Kidney-stone pain generally feels like an aching or cramping in the lower mid-section of your body, in the area of your urinary system. The pain radiates throughout that area, fluctuating in intensity until it eventually tapers off and disappears. This will occur at random until the stone is either passed naturally or removed by surgery.
Pain caused by kidney stones can be completely debilitating, inducing vomiting and blackouts in the worst cases. Blood may be found in the urine and fever may occur, indicating a bladder or kidney infection that cannot be ignored even when the pain subsides. If you are experiencing kidney-stone pain, you must find a doctor as soon as possible. Sometimes a simple change in diet is all that is needed to be free from future kidney stones and infections.
Treatment with Medication
Depending in the level of pain you are experiencing from kidney stones, 400 to 600 mg of over-the-counter pain-relieving medicine (two to three Ibuprofen tablets) can be enough to combat the pain. For some, prescription-strength medication such as Vicodin or Hydrocodone may be needed. The important thing to remember is that the pain generally will subside within an hour or so, depending on how long it takes for the stone to squeeze between certain areas of your urinary tract system. Try over-the-counter medication first, following the directions indicated on the bottle. If this does not work, switch to a pain medication your doctor prescribes for you. If you have not talked with your doctor yet, give your doctor a call and ask for instruction. If the pain is excruciating and has not subsided after two hours, consider going to your local emergency room.
Treatment without Medication
Kidney stones can come on abruptly without warning at any time of the day, and you may not be near your medication. In this case, try lying on your side in fetal position on a comfortable surface. This will not take the pain away, but it can ease it and put your mind in a more relaxed place. If this does not help, try the other side and different positions. Do not panic. Although the pain may be severe, you are not in any immediate danger. The stone is simply passing through a tight area of your system. As soon as it passes, the pain will evaporate.

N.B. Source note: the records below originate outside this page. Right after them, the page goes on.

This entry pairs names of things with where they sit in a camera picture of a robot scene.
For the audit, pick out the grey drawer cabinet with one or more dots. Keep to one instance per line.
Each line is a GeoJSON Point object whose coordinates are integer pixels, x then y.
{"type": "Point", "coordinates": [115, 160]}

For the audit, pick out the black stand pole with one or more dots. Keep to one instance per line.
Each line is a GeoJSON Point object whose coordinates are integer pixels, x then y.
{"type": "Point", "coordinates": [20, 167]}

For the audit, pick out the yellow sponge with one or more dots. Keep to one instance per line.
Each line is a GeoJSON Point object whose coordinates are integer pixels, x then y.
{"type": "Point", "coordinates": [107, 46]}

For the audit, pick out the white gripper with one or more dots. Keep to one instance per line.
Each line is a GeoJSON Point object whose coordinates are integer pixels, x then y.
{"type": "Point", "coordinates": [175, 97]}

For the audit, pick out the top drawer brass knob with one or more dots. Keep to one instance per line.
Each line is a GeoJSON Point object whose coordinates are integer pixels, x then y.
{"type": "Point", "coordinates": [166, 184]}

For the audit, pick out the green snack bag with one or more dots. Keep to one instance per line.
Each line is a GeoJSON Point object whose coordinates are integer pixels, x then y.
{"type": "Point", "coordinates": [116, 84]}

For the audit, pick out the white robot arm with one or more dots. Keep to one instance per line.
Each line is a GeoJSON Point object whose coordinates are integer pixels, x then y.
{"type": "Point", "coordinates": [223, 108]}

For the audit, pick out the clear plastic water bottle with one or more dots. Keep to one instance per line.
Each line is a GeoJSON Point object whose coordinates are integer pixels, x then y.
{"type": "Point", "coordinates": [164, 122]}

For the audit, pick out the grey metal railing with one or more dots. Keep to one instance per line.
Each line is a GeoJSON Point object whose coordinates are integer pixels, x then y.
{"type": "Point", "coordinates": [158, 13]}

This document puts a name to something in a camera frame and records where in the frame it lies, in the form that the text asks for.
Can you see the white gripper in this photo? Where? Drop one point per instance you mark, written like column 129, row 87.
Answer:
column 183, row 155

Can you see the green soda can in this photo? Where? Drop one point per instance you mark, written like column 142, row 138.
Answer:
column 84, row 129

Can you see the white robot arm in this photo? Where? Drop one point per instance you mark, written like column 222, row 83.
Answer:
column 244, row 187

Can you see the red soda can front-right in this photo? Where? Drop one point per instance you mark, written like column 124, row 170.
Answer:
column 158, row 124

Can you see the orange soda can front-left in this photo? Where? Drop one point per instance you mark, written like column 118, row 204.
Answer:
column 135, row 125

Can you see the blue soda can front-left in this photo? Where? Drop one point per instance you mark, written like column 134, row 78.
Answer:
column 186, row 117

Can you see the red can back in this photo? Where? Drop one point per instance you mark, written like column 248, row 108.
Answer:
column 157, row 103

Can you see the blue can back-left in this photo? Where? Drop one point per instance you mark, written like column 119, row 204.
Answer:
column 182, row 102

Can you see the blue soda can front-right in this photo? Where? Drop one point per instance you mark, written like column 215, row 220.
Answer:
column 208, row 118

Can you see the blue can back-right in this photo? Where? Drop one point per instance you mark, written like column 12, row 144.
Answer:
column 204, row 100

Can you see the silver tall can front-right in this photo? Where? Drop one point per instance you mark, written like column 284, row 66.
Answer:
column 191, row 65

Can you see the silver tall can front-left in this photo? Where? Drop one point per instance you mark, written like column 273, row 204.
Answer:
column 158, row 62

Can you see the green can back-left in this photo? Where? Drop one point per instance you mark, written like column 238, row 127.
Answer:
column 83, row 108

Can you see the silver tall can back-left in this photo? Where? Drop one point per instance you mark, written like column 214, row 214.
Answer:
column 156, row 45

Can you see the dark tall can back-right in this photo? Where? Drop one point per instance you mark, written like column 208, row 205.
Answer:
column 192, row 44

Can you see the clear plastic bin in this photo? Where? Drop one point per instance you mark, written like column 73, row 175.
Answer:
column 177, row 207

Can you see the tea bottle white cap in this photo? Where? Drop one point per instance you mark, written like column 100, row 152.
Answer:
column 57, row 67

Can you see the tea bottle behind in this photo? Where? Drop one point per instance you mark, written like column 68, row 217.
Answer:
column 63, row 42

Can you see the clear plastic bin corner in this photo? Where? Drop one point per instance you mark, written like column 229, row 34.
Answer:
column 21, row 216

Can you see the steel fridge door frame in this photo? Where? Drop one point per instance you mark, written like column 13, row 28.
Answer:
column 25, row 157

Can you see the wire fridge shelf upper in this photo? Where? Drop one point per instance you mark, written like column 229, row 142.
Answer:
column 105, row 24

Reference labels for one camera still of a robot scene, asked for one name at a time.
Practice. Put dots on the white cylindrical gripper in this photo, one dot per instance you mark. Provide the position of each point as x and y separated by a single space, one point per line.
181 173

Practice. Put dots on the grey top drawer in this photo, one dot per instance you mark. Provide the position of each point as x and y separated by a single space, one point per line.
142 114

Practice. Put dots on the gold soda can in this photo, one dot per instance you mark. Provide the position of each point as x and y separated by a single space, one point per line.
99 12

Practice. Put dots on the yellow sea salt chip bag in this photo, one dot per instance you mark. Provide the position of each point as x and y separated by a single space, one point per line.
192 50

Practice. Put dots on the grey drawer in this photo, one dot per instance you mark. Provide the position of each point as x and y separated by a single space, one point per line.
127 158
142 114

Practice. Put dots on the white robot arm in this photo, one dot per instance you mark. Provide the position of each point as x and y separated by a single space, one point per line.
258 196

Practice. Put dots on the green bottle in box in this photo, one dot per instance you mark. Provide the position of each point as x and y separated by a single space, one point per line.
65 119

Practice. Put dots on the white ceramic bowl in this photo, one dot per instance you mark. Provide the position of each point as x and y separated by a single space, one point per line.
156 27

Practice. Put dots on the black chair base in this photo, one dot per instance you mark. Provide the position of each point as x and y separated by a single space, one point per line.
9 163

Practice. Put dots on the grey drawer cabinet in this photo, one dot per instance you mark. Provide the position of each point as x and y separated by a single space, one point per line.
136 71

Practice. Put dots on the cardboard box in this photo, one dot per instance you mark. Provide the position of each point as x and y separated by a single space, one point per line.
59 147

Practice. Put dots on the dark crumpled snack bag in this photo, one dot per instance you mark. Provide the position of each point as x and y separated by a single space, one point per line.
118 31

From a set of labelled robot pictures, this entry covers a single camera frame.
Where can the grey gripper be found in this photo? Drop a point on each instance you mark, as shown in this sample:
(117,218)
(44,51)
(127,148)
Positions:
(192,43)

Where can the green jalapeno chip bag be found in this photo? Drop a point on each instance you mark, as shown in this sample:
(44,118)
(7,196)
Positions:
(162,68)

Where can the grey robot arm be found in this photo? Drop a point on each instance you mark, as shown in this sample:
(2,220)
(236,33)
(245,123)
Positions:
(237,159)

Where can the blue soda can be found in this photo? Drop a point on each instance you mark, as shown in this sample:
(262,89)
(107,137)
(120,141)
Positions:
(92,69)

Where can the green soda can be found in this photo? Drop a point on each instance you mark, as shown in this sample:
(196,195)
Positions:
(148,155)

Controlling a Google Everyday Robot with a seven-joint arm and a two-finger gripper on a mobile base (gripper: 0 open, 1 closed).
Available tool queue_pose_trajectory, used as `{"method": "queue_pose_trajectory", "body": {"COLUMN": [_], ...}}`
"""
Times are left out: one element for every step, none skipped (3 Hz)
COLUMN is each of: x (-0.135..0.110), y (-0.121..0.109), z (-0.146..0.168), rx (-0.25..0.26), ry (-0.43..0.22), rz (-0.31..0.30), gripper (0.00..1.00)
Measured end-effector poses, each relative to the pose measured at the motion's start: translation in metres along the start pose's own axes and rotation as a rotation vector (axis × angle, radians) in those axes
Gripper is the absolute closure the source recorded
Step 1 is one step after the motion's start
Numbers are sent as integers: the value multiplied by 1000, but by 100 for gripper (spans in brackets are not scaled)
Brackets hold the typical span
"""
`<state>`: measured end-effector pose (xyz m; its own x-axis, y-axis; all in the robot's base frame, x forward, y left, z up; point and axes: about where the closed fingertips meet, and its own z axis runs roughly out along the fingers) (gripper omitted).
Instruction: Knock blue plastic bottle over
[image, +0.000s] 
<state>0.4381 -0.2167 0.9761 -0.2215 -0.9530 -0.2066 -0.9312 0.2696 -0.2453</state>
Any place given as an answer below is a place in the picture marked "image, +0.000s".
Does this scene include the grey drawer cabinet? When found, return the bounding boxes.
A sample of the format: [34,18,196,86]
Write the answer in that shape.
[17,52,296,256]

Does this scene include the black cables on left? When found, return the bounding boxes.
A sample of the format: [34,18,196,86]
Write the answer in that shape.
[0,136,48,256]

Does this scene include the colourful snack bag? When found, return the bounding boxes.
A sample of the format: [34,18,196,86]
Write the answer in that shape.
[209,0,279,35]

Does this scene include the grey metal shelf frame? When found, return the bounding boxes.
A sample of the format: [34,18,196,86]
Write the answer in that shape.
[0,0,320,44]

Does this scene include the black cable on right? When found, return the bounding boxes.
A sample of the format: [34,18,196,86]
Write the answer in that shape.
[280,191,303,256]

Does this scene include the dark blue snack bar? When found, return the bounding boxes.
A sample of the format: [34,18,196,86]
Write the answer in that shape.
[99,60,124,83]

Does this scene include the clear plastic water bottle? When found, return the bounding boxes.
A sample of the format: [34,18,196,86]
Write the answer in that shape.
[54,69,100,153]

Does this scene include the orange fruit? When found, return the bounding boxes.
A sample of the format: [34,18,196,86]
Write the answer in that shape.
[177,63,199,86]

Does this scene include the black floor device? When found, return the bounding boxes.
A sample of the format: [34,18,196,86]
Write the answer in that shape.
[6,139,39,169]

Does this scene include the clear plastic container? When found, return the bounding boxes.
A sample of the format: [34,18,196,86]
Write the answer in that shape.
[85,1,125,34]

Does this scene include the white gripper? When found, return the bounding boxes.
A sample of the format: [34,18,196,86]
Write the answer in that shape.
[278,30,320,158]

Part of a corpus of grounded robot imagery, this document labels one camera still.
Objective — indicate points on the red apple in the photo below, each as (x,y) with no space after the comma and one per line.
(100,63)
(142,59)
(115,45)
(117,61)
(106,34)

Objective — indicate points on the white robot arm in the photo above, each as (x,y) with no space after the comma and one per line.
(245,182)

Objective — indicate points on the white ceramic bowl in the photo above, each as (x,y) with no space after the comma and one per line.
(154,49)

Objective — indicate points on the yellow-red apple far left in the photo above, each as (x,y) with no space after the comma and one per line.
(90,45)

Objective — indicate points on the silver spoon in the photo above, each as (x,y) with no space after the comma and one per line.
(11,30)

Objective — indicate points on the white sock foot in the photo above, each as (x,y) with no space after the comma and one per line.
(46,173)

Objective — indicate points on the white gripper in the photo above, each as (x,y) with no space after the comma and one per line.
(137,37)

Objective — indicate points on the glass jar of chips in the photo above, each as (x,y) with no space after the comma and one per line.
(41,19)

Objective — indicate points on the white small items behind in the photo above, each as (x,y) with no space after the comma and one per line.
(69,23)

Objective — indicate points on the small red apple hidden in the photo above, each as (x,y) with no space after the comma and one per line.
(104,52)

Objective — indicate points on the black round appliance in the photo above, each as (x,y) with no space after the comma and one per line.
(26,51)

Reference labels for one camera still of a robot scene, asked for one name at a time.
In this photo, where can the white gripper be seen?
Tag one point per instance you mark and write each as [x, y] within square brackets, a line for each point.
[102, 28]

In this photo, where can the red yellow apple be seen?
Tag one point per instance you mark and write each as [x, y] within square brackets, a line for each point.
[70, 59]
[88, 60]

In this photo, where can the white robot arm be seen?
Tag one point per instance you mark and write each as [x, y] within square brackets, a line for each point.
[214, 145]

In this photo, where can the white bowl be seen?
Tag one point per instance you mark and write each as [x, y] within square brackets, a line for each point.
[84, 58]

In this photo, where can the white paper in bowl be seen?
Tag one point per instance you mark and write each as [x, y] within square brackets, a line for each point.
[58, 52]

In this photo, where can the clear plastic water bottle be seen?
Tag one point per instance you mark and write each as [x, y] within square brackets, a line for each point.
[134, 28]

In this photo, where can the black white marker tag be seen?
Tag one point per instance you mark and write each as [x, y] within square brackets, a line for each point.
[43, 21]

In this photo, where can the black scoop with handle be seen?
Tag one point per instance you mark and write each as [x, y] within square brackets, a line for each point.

Many times stones are brought on by stress, dehydration or diet. Once you visit your doctor and the cause of your stones are determined, the doctor will advise you on the best path of prevention. Sometimes a mere change of mindset or habit is all that is needed to say good-bye to the stones. Stones can and do reoccur, so don't be surprised if you feel the familiar aching later on. But keeping up with your doctor's suggestions will help ward off further problems as long as possible, possibly even forever.